Dataset extract:

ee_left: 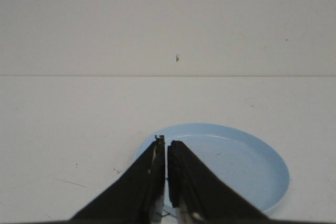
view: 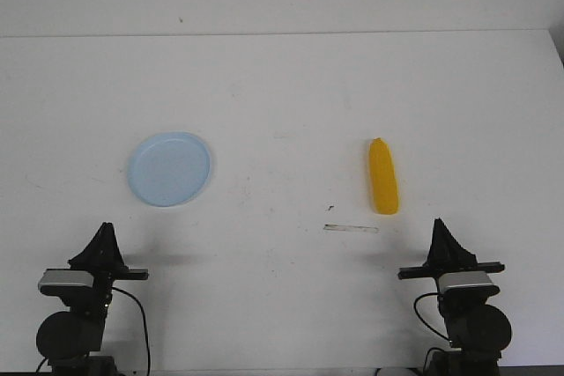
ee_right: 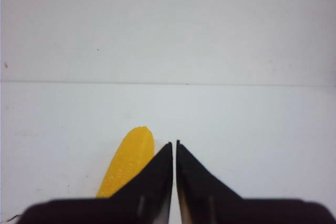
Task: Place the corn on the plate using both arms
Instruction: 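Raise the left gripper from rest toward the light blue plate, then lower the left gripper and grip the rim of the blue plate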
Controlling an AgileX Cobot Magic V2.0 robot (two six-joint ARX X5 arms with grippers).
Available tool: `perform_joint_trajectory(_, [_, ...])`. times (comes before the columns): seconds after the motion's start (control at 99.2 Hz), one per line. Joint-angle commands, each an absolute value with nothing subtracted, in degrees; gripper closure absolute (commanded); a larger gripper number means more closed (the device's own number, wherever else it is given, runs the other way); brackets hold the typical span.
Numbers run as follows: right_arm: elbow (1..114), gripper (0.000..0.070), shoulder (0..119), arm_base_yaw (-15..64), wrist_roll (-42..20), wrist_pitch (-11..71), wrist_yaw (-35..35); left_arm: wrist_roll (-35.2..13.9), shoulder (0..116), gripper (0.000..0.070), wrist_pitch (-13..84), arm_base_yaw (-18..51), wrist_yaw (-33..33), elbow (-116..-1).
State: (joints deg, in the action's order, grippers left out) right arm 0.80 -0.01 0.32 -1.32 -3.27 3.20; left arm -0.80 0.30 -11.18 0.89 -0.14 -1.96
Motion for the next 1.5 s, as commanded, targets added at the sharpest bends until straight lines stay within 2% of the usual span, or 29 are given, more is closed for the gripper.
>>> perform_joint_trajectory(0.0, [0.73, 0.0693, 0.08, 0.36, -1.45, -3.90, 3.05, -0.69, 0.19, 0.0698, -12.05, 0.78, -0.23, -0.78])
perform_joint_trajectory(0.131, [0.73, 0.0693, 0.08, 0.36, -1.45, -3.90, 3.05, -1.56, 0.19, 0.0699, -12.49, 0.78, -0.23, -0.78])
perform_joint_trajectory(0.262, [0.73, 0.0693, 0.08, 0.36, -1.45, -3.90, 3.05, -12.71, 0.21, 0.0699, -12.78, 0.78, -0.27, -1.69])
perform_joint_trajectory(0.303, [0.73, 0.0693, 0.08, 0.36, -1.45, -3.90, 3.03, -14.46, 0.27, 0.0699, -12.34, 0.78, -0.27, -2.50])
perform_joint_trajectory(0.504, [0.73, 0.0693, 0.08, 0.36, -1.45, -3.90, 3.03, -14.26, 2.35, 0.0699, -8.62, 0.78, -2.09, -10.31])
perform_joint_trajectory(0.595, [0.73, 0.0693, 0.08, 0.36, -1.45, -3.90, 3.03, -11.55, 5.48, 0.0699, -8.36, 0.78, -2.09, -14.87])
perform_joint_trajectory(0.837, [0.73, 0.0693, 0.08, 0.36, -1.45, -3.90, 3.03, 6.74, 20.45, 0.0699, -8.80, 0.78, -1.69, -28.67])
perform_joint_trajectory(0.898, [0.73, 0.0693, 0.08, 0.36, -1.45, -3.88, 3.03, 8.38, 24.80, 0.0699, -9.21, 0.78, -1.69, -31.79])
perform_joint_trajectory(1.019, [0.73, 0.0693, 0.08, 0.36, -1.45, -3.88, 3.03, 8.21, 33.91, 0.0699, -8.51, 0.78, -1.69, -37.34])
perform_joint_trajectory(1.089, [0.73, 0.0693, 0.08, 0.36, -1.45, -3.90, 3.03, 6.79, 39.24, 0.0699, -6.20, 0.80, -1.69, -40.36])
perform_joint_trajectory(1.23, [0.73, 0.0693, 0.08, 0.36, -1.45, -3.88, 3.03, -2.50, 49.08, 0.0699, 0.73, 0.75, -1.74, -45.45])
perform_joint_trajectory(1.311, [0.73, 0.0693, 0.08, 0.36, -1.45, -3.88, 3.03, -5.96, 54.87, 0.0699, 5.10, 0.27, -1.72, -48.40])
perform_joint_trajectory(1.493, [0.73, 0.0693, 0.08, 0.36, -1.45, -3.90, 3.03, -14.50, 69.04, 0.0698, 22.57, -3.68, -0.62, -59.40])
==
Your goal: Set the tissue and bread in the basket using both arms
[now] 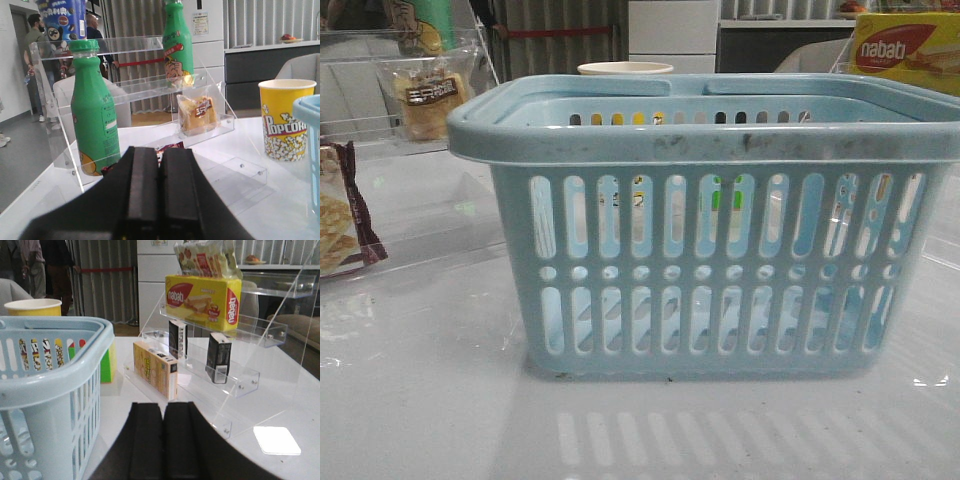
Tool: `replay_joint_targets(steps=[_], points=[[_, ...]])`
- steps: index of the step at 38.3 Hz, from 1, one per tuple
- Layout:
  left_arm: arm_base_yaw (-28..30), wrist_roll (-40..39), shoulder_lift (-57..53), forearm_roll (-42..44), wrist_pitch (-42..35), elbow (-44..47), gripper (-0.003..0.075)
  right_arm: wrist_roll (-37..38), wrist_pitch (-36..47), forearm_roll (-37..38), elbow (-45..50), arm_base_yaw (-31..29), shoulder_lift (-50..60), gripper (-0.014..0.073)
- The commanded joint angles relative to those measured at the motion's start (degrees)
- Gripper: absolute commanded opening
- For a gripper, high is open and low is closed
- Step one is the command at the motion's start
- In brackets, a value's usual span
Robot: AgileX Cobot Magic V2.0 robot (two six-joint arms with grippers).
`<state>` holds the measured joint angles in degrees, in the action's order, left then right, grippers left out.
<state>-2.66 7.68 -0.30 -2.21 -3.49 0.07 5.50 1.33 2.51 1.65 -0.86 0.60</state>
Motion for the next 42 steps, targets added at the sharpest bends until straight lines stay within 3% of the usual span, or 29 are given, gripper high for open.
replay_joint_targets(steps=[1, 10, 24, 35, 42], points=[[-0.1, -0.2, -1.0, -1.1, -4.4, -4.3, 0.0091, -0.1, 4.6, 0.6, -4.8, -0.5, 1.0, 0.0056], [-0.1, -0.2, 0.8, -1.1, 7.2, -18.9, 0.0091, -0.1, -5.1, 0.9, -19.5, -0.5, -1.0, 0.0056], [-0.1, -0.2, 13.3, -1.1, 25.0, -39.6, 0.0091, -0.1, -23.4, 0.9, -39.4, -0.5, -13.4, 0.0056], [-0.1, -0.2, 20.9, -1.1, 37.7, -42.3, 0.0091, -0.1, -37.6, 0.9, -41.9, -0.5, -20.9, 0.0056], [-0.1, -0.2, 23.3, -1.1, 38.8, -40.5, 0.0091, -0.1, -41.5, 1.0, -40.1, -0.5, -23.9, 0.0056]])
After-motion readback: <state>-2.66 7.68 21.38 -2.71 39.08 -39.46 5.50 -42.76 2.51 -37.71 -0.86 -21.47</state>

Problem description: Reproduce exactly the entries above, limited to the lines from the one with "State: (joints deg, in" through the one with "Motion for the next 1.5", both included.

Solution for this exercise:
State: (joints deg, in the action's order, grippers left out) right arm 0.80 -0.01 0.32 -1.32 -3.27 3.20; left arm -0.80 0.30 -11.18 0.89 -0.14 -1.96
Motion for the next 1.5 s, as commanded, targets added at the sharpest bends until straight lines stay within 2% of the usual span, or 29 are given, more is closed for the gripper.

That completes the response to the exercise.